[Stored dataset items]
====================

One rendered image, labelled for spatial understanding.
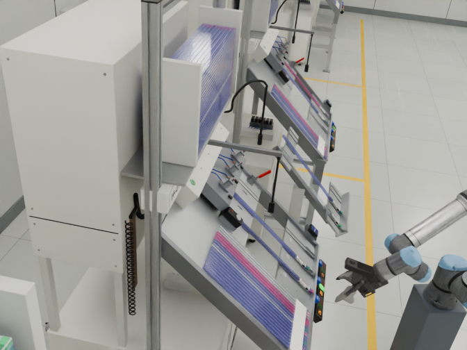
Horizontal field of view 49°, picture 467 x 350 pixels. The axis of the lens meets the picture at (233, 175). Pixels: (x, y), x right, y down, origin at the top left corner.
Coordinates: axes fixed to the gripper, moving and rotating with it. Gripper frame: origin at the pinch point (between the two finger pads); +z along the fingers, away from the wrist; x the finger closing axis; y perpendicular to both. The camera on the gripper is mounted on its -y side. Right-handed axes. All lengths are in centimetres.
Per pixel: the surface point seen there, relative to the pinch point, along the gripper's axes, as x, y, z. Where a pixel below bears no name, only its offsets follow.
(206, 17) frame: 31, -109, -23
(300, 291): -3.8, -8.8, 9.9
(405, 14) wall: 770, 124, -19
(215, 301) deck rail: -38, -44, 13
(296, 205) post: 57, -13, 16
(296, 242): 20.4, -15.1, 9.9
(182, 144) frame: -27, -89, -13
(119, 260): -38, -74, 28
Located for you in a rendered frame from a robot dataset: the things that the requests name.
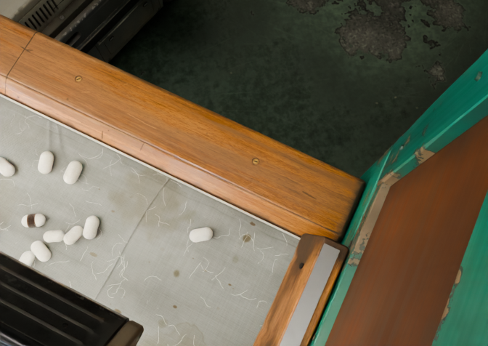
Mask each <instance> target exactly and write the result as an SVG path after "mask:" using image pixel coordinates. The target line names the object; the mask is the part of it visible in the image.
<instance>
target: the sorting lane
mask: <svg viewBox="0 0 488 346"><path fill-rule="evenodd" d="M45 151H50V152H51V153H52V154H53V155H54V161H53V165H52V170H51V172H50V173H48V174H42V173H40V171H39V170H38V163H39V159H40V156H41V154H42V153H43V152H45ZM0 157H2V158H5V159H6V160H7V161H8V162H9V163H10V164H12V165H13V166H14V167H15V173H14V174H13V175H12V176H10V177H5V176H4V175H3V174H2V173H1V172H0V251H2V252H4V253H5V254H8V255H9V256H11V257H14V258H15V259H17V260H19V259H20V257H21V256H22V254H23V253H24V252H26V251H31V244H32V243H33V242H35V241H42V242H43V243H44V244H45V245H46V247H47V248H48V249H49V250H50V251H51V253H52V255H51V258H50V259H49V260H48V261H46V262H42V261H40V260H39V259H38V258H37V257H36V255H35V259H34V261H33V264H32V265H31V267H33V268H34V269H36V270H38V271H40V272H42V273H44V274H46V275H48V276H49V277H51V278H53V279H55V280H57V281H59V282H61V283H63V284H65V285H66V286H69V287H70V288H72V289H75V290H76V291H79V292H80V293H82V294H84V295H86V296H88V297H90V298H92V299H94V300H95V301H97V302H99V303H101V304H103V305H105V306H107V307H109V308H110V309H112V310H114V311H116V312H118V313H120V314H122V315H124V316H126V317H127V318H129V320H130V321H135V322H137V323H139V324H141V325H143V328H144V331H143V333H142V335H141V337H140V339H139V341H138V343H137V346H253V343H254V342H255V339H256V337H257V335H258V333H259V332H260V330H261V327H262V326H263V323H264V320H265V318H266V316H267V313H268V312H269V309H270V307H271V305H272V303H273V301H274V298H275V296H276V294H277V291H278V289H279V287H280V284H281V283H282V280H283V278H284V275H285V273H286V271H287V269H288V266H289V264H290V261H291V260H292V258H293V255H294V253H295V250H296V247H297V246H298V242H299V241H300V239H301V238H299V237H298V236H295V235H293V234H291V233H289V232H287V231H285V230H283V229H281V228H279V227H276V226H274V225H272V224H270V223H268V222H266V221H264V220H262V219H260V218H258V217H255V216H253V215H252V214H249V213H247V212H245V211H243V210H241V209H239V208H237V207H235V206H233V205H231V204H228V203H227V202H225V201H222V200H220V199H218V198H216V197H214V196H212V195H210V194H208V193H205V192H203V191H201V190H199V189H197V188H195V187H193V186H191V185H188V184H187V183H185V182H182V181H181V180H178V179H177V178H175V177H172V176H170V175H168V174H166V173H164V172H162V171H160V170H158V169H156V168H153V167H151V166H149V165H147V164H145V163H143V162H141V161H139V160H136V159H135V158H132V157H131V156H128V155H126V154H125V153H122V152H120V151H118V150H116V149H114V148H112V147H110V146H108V145H106V144H104V143H101V142H99V141H97V140H95V139H93V138H91V137H89V136H87V135H85V134H82V133H80V132H78V131H76V130H74V129H72V128H70V127H69V126H66V125H64V124H61V123H60V122H58V121H55V120H54V119H52V118H49V117H47V116H45V115H43V114H41V113H39V112H37V111H35V110H33V109H30V108H28V107H26V106H24V105H22V104H20V103H18V102H16V101H14V100H11V99H9V98H8V97H5V96H4V95H2V94H0ZM71 161H79V162H80V163H81V164H82V167H83V168H82V171H81V173H80V175H79V177H78V179H77V181H76V182H75V183H73V184H67V183H66V182H65V181H64V179H63V175H64V173H65V171H66V169H67V167H68V165H69V163H70V162H71ZM28 214H42V215H44V216H45V218H46V221H45V223H44V224H43V225H42V226H40V227H36V228H26V227H24V226H23V225H22V222H21V221H22V218H23V217H24V216H25V215H28ZM90 216H96V217H98V219H99V227H98V229H97V234H96V236H95V237H94V238H93V239H86V238H84V235H82V236H81V237H80V238H79V239H78V240H77V241H76V242H75V243H74V244H71V245H67V244H66V243H65V242H64V240H62V241H61V242H50V243H48V242H46V241H45V240H44V234H45V232H47V231H50V230H61V231H63V232H64V234H66V233H67V232H69V231H70V230H71V229H72V228H73V227H75V226H81V227H82V228H83V229H84V226H85V224H86V219H87V218H88V217H90ZM205 227H207V228H210V229H212V231H213V236H212V238H211V239H210V240H207V241H200V242H196V243H195V242H193V241H191V240H190V232H191V231H192V230H194V229H198V228H205Z"/></svg>
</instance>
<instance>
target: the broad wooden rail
mask: <svg viewBox="0 0 488 346"><path fill-rule="evenodd" d="M0 94H2V95H4V96H5V97H8V98H9V99H11V100H14V101H16V102H18V103H20V104H22V105H24V106H26V107H28V108H30V109H33V110H35V111H37V112H39V113H41V114H43V115H45V116H47V117H49V118H52V119H54V120H55V121H58V122H60V123H61V124H64V125H66V126H69V127H70V128H72V129H74V130H76V131H78V132H80V133H82V134H85V135H87V136H89V137H91V138H93V139H95V140H97V141H99V142H101V143H104V144H106V145H108V146H110V147H112V148H114V149H116V150H118V151H120V152H122V153H125V154H126V155H128V156H131V157H132V158H135V159H136V160H139V161H141V162H143V163H145V164H147V165H149V166H151V167H153V168H156V169H158V170H160V171H162V172H164V173H166V174H168V175H170V176H172V177H175V178H177V179H178V180H181V181H182V182H185V183H187V184H188V185H191V186H193V187H195V188H197V189H199V190H201V191H203V192H205V193H208V194H210V195H212V196H214V197H216V198H218V199H220V200H222V201H225V202H227V203H228V204H231V205H233V206H235V207H237V208H238V209H241V210H243V211H245V212H247V213H249V214H252V215H253V216H255V217H258V218H260V219H262V220H264V221H266V222H268V223H270V224H272V225H274V226H276V227H279V228H281V229H283V230H285V231H287V232H289V233H291V234H293V235H295V236H298V237H299V238H300V237H301V236H302V235H303V234H305V233H308V234H312V235H317V236H325V237H328V238H331V239H333V240H334V241H337V242H339V243H340V242H341V240H342V238H343V237H344V235H345V232H346V230H347V227H348V226H349V223H350V221H351V218H352V216H353V214H354V211H355V209H356V207H357V204H358V202H359V200H360V197H361V195H362V192H363V190H364V189H365V181H364V180H362V179H360V178H358V177H355V176H354V175H352V174H349V173H347V172H345V171H343V170H341V169H338V168H336V167H334V166H331V165H329V164H327V163H325V162H324V161H321V160H319V159H317V158H314V157H312V156H310V155H308V154H305V153H303V152H301V151H299V150H296V149H295V148H292V147H291V146H288V145H286V144H284V143H282V142H279V141H277V140H275V139H272V138H271V137H268V136H266V135H264V134H262V133H260V132H257V131H255V130H253V129H251V128H249V127H246V126H244V125H242V124H239V123H237V122H236V121H233V120H231V119H229V118H227V117H225V116H222V115H220V114H218V113H215V112H213V111H212V110H209V109H207V108H204V107H203V106H201V105H198V104H196V103H194V102H192V101H189V100H187V99H185V98H183V97H180V96H179V95H177V94H174V93H172V92H170V91H168V90H166V89H163V88H161V87H159V86H156V85H154V84H152V83H150V82H148V81H145V80H144V79H141V78H139V77H137V76H135V75H132V74H130V73H128V72H126V71H123V70H121V69H120V68H117V67H115V66H113V65H111V64H109V63H106V62H104V61H102V60H99V59H97V58H95V57H93V56H91V55H88V54H87V53H85V52H82V51H80V50H78V49H75V48H73V47H71V46H69V45H67V44H64V43H62V42H61V41H58V40H56V39H53V38H52V37H49V36H47V35H45V34H43V33H40V32H38V31H36V30H33V29H32V28H29V27H28V26H25V25H23V24H21V23H18V22H16V21H14V20H12V19H9V18H8V17H5V16H3V15H0Z"/></svg>
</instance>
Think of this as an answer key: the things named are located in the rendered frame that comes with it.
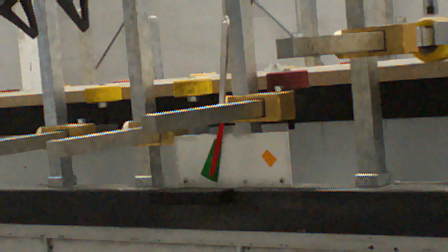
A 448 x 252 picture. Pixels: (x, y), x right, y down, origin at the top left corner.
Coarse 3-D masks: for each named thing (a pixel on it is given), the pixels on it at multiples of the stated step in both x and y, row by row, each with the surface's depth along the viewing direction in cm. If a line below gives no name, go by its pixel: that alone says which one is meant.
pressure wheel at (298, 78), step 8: (272, 72) 202; (280, 72) 201; (288, 72) 201; (296, 72) 201; (304, 72) 202; (272, 80) 202; (280, 80) 201; (288, 80) 201; (296, 80) 201; (304, 80) 202; (272, 88) 202; (288, 88) 201; (296, 88) 201; (304, 88) 202; (288, 120) 205; (288, 128) 205
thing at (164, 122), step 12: (300, 96) 205; (204, 108) 182; (216, 108) 185; (228, 108) 187; (240, 108) 190; (252, 108) 193; (300, 108) 205; (144, 120) 173; (156, 120) 172; (168, 120) 175; (180, 120) 177; (192, 120) 179; (204, 120) 182; (216, 120) 184; (228, 120) 187; (144, 132) 174; (156, 132) 172
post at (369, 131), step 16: (352, 0) 183; (368, 0) 183; (352, 16) 183; (368, 16) 183; (352, 64) 184; (368, 64) 182; (352, 80) 185; (368, 80) 183; (352, 96) 185; (368, 96) 183; (368, 112) 183; (368, 128) 183; (368, 144) 184; (368, 160) 184; (384, 160) 186
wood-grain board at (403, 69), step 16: (336, 64) 295; (384, 64) 214; (400, 64) 197; (416, 64) 195; (432, 64) 193; (160, 80) 303; (320, 80) 208; (336, 80) 206; (384, 80) 200; (0, 96) 266; (16, 96) 262; (32, 96) 259; (80, 96) 249; (128, 96) 239
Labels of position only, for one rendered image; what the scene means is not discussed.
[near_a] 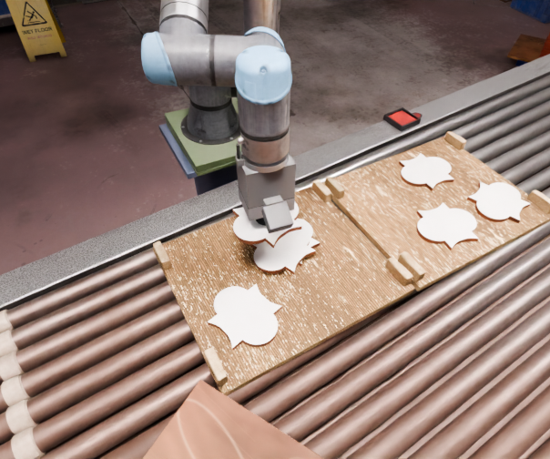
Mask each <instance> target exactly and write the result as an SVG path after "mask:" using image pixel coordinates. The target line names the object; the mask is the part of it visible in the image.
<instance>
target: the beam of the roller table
mask: <svg viewBox="0 0 550 459"><path fill-rule="evenodd" d="M549 75H550V54H549V55H546V56H542V57H540V58H537V59H536V60H533V61H531V62H528V63H526V64H523V65H521V66H518V67H516V68H513V69H511V70H508V71H506V72H503V73H502V74H499V75H497V76H493V77H490V78H488V79H485V80H484V81H481V82H479V83H476V84H474V85H471V86H469V87H466V88H463V89H461V90H458V91H456V92H454V93H452V94H450V95H447V96H445V97H441V98H438V99H436V100H434V101H432V102H429V103H427V104H424V105H422V106H419V107H416V108H414V109H411V110H409V112H411V113H413V112H417V113H420V114H422V117H420V119H421V121H420V124H418V125H416V126H414V127H410V128H408V129H405V130H404V131H400V130H398V129H397V128H395V127H393V126H392V125H390V124H389V123H388V122H386V121H385V120H384V121H382V122H380V123H377V124H375V125H372V126H370V127H367V128H364V129H362V130H359V131H357V132H354V133H352V134H350V135H348V136H345V137H343V138H339V139H336V140H334V141H332V142H330V143H328V144H325V145H323V146H320V147H318V148H315V149H312V150H310V151H307V152H305V153H302V154H300V155H298V156H296V157H293V159H294V161H295V163H296V178H295V185H298V184H300V183H301V182H304V181H306V180H308V179H312V178H314V177H316V176H319V175H320V174H322V173H325V172H327V171H329V170H331V169H334V168H337V167H339V166H341V165H343V164H346V163H348V162H350V161H352V160H355V159H356V158H360V157H362V156H364V155H367V154H369V153H371V152H373V151H375V150H377V149H379V148H383V147H385V146H388V145H390V144H391V143H394V142H396V141H398V140H400V139H403V138H406V137H409V136H410V135H412V134H415V133H417V132H419V131H421V130H424V129H426V128H429V127H431V126H433V125H436V124H438V123H440V122H442V121H445V120H446V119H448V118H451V117H454V116H457V115H459V114H461V113H463V112H465V111H467V110H469V109H472V108H474V107H478V106H480V105H482V104H484V103H486V102H488V101H490V100H493V99H495V98H497V97H500V96H502V95H505V94H507V93H509V92H511V91H514V90H516V89H517V88H520V87H523V86H526V85H528V84H530V83H532V82H535V81H536V80H538V79H541V78H543V77H547V76H549ZM238 185H239V184H238V180H235V181H232V182H230V183H228V184H226V185H223V186H221V187H218V188H216V189H213V190H210V191H208V192H205V193H203V194H201V195H198V196H196V197H194V198H192V199H188V200H185V201H183V202H180V203H179V204H176V205H174V206H171V207H169V208H166V209H163V210H161V211H158V212H156V213H153V214H151V215H148V216H146V217H144V218H142V219H138V220H136V221H133V222H131V223H128V224H127V225H124V226H122V227H119V228H117V229H113V230H111V231H109V232H106V233H104V234H101V235H99V236H96V237H94V238H92V239H90V240H86V241H83V242H81V243H78V244H77V245H75V246H72V247H70V248H67V249H65V250H61V251H59V252H57V253H54V254H52V255H49V256H47V257H44V258H43V259H40V260H36V261H34V262H31V263H29V264H26V265H25V266H22V267H20V268H17V269H15V270H11V271H9V272H7V273H5V274H2V275H0V311H3V310H10V309H13V308H14V307H16V306H18V305H21V304H23V303H25V302H28V301H31V300H33V299H35V298H37V297H39V296H42V295H44V294H46V293H49V292H50V291H54V290H56V289H58V288H60V287H63V286H65V285H67V284H69V283H71V282H73V281H77V280H79V279H81V278H84V277H86V276H87V275H90V274H92V273H94V272H97V271H99V270H103V269H104V268H106V267H108V266H111V265H113V264H115V263H118V262H120V261H122V260H125V259H127V258H129V257H132V256H134V255H136V254H139V253H140V252H142V251H145V250H148V249H150V248H153V243H155V242H157V241H160V242H161V243H163V242H166V241H168V240H171V239H174V238H176V237H177V236H180V235H182V234H184V233H187V232H189V231H191V230H194V229H196V228H198V227H201V226H203V225H205V224H208V223H210V222H211V221H214V220H216V219H219V218H222V217H224V216H226V215H229V214H230V213H232V212H233V209H238V208H242V207H243V206H242V204H241V202H240V199H239V187H238Z"/></svg>
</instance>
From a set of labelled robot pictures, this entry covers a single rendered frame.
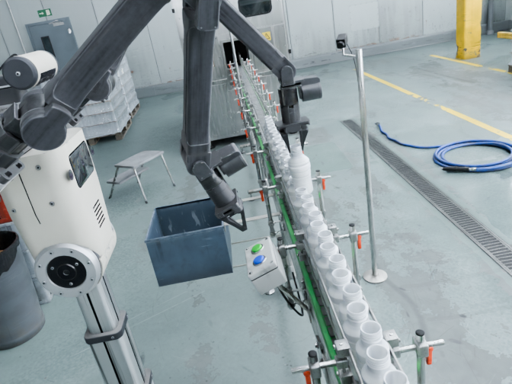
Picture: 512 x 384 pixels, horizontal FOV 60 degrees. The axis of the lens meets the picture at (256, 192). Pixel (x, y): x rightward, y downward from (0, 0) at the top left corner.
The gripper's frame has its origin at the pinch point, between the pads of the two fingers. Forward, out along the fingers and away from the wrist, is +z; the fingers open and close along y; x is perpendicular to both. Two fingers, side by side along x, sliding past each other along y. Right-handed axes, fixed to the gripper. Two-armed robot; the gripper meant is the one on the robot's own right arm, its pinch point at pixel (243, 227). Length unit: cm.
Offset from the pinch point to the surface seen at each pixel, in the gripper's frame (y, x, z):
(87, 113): 626, 239, -17
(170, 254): 50, 41, 19
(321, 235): -6.4, -17.2, 9.5
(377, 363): -51, -17, 9
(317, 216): 2.3, -18.4, 8.7
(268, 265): -9.9, -2.0, 7.8
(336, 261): -18.2, -17.6, 10.5
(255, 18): 473, -58, -14

====================

* **TASK REQUIREMENTS**
The response should consist of the lines above from the first through the one containing "Horizontal field of", transcribed exactly, with every picture left out.

* **OUTPUT FOR THIS EXERCISE**
One rendered image, labelled for spatial understanding.
Horizontal field of view 49°, picture 467 x 350 pixels. The axis of the lens meets the picture at (233, 175). Pixels: (x, y), x right, y down, origin at the top left corner.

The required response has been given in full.